[Opening Data section]

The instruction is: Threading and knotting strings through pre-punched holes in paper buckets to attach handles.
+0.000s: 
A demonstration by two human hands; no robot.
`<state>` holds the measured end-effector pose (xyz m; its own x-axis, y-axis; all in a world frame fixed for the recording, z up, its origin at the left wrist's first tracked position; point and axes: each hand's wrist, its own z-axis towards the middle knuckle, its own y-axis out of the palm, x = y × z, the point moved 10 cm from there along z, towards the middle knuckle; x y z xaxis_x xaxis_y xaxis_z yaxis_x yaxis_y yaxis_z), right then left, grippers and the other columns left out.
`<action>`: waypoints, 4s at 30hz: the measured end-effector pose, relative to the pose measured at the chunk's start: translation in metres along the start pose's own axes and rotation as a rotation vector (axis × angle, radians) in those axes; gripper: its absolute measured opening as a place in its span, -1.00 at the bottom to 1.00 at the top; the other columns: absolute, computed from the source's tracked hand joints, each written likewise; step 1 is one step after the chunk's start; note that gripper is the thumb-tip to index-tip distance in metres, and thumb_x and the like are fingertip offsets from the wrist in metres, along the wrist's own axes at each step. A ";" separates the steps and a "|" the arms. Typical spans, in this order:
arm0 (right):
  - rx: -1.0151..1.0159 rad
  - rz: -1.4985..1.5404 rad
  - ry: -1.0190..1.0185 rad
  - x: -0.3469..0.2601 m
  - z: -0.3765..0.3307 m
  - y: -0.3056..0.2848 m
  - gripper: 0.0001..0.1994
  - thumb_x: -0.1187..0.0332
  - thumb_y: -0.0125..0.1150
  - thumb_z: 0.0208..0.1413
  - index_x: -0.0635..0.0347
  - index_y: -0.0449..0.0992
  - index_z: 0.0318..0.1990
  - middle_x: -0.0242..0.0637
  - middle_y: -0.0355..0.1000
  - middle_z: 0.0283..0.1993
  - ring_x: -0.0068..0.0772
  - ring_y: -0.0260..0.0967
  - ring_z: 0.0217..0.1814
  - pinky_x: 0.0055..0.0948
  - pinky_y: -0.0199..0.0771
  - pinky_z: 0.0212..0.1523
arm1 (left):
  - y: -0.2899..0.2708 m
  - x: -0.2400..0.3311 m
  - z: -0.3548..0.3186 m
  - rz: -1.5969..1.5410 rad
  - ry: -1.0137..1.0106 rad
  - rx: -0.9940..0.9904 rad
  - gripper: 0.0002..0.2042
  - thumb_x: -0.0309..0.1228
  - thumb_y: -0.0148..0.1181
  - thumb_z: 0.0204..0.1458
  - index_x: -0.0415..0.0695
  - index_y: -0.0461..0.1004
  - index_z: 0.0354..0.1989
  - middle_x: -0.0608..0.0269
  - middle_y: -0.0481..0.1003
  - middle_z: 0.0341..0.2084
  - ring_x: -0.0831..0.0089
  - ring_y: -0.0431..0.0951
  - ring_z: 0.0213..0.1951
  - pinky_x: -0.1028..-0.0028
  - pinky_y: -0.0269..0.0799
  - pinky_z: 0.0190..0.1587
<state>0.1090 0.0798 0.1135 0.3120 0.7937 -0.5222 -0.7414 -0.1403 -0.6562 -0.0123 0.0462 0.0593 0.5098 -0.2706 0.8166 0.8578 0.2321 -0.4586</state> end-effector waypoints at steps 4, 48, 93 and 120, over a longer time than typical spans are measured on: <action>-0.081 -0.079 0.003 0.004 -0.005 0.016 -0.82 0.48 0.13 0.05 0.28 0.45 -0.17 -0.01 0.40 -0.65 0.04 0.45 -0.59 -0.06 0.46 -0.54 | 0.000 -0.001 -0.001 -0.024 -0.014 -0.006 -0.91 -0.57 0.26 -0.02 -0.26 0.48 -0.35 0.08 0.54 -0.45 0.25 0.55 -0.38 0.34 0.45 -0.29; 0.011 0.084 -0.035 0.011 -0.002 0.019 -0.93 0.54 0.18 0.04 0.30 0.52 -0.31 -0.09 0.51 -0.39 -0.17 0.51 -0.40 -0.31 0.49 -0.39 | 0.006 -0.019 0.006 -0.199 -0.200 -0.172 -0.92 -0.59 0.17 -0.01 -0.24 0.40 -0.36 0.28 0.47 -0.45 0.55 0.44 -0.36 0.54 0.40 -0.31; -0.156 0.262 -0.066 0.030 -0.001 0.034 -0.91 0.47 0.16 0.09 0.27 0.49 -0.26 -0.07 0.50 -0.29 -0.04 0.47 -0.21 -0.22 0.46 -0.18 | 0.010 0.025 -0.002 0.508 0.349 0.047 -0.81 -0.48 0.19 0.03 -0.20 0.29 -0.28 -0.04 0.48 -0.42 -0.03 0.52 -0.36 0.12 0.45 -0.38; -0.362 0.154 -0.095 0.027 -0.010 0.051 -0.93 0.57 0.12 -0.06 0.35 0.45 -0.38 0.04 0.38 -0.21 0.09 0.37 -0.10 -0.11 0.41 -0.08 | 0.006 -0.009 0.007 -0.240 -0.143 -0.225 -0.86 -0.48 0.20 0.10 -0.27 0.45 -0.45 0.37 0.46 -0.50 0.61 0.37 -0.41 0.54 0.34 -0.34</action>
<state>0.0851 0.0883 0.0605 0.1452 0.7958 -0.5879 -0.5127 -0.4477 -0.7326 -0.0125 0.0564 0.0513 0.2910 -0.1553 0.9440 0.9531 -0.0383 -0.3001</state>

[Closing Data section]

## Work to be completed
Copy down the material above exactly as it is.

## Output for this exercise
The instruction is: Threading and knotting strings through pre-punched holes in paper buckets to attach handles.
+0.000s: 
A demonstration by two human hands; no robot.
`<state>` holds the measured end-effector pose (xyz m; its own x-axis, y-axis; all in a world frame fixed for the recording, z up, its origin at the left wrist's first tracked position; point and axes: each hand's wrist, its own z-axis towards the middle knuckle, its own y-axis out of the palm, x = y × z, the point moved 10 cm from there along z, towards the middle knuckle; x y z xaxis_x xaxis_y xaxis_z yaxis_x yaxis_y yaxis_z), right then left, grippers and the other columns left out.
`<action>`: waypoints, 4s at 30hz: the measured end-effector pose, relative to the pose measured at the chunk's start: translation in metres along the start pose's own axes and rotation as a rotation vector (axis × angle, radians) in those axes; gripper: its absolute measured opening as a place in its span, -1.00 at the bottom to 1.00 at the top; the other columns: absolute, computed from the source's tracked hand joints, each written likewise; step 1 is one step after the chunk's start; note that gripper is the thumb-tip to index-tip distance in metres, and thumb_x and the like are fingertip offsets from the wrist in metres, along the wrist's own axes at each step. A ";" separates the steps and a "|" the arms. Typical spans, in this order:
arm0 (right):
  - rx: -1.0151..1.0159 rad
  - rz: -1.4985..1.5404 rad
  - ry: -1.0190..1.0185 rad
  - x: -0.3469..0.2601 m
  - z: -0.3765..0.3307 m
  - y: -0.3056..0.2848 m
  - gripper: 0.0001..0.1994
  - thumb_x: -0.1187..0.0332
  - thumb_y: -0.0125..0.1150
  - thumb_z: 0.0208..0.1413
  - index_x: -0.0635..0.0347
  - index_y: -0.0449..0.0992
  - index_z: 0.0318..0.1990
  - middle_x: -0.0242..0.0637
  - middle_y: -0.0355..0.1000
  - middle_z: 0.0283..0.1993
  - ring_x: -0.0068..0.0772
  - ring_y: -0.0260..0.0967
  - ring_z: 0.0217..0.1814
  - pinky_x: 0.0055..0.0948
  - pinky_y: -0.0199..0.0771
  - pinky_z: 0.0212..0.1523
arm1 (left):
  - y: -0.2899..0.2708 m
  - x: -0.2400..0.3311 m
  - z: -0.3548..0.3186 m
  - rz: -1.5969..1.5410 rad
  - ry: -1.0137..1.0106 rad
  - rx: -0.9940..0.9904 rad
  - gripper: 0.0002..0.2042
  - thumb_x: -0.0309..0.1228
  - thumb_y: -0.0148..0.1181
  - thumb_z: 0.0204..0.1458
  - index_x: -0.0415..0.0695
  - index_y: -0.0461..0.1004
  - index_z: 0.0354..0.1989
  - middle_x: -0.0608..0.0269
  - middle_y: -0.0481..0.1003
  - middle_z: 0.0341..0.2084
  - ring_x: -0.0831..0.0089
  - ring_y: -0.0431..0.0951
  - ring_z: 0.0213..0.1951
  - pinky_x: -0.1028..-0.0028
  - pinky_y: -0.0269..0.0799
  - pinky_z: 0.0190..0.1587
<state>0.1090 0.0798 0.1135 0.3120 0.7937 -0.5222 -0.7414 -0.1403 -0.6562 -0.0123 0.0462 0.0593 0.5098 -0.2706 0.8166 0.8578 0.2321 -0.4586</state> end-effector waypoints at steps 4, 48, 93 and 120, over a longer time than typical spans are measured on: <action>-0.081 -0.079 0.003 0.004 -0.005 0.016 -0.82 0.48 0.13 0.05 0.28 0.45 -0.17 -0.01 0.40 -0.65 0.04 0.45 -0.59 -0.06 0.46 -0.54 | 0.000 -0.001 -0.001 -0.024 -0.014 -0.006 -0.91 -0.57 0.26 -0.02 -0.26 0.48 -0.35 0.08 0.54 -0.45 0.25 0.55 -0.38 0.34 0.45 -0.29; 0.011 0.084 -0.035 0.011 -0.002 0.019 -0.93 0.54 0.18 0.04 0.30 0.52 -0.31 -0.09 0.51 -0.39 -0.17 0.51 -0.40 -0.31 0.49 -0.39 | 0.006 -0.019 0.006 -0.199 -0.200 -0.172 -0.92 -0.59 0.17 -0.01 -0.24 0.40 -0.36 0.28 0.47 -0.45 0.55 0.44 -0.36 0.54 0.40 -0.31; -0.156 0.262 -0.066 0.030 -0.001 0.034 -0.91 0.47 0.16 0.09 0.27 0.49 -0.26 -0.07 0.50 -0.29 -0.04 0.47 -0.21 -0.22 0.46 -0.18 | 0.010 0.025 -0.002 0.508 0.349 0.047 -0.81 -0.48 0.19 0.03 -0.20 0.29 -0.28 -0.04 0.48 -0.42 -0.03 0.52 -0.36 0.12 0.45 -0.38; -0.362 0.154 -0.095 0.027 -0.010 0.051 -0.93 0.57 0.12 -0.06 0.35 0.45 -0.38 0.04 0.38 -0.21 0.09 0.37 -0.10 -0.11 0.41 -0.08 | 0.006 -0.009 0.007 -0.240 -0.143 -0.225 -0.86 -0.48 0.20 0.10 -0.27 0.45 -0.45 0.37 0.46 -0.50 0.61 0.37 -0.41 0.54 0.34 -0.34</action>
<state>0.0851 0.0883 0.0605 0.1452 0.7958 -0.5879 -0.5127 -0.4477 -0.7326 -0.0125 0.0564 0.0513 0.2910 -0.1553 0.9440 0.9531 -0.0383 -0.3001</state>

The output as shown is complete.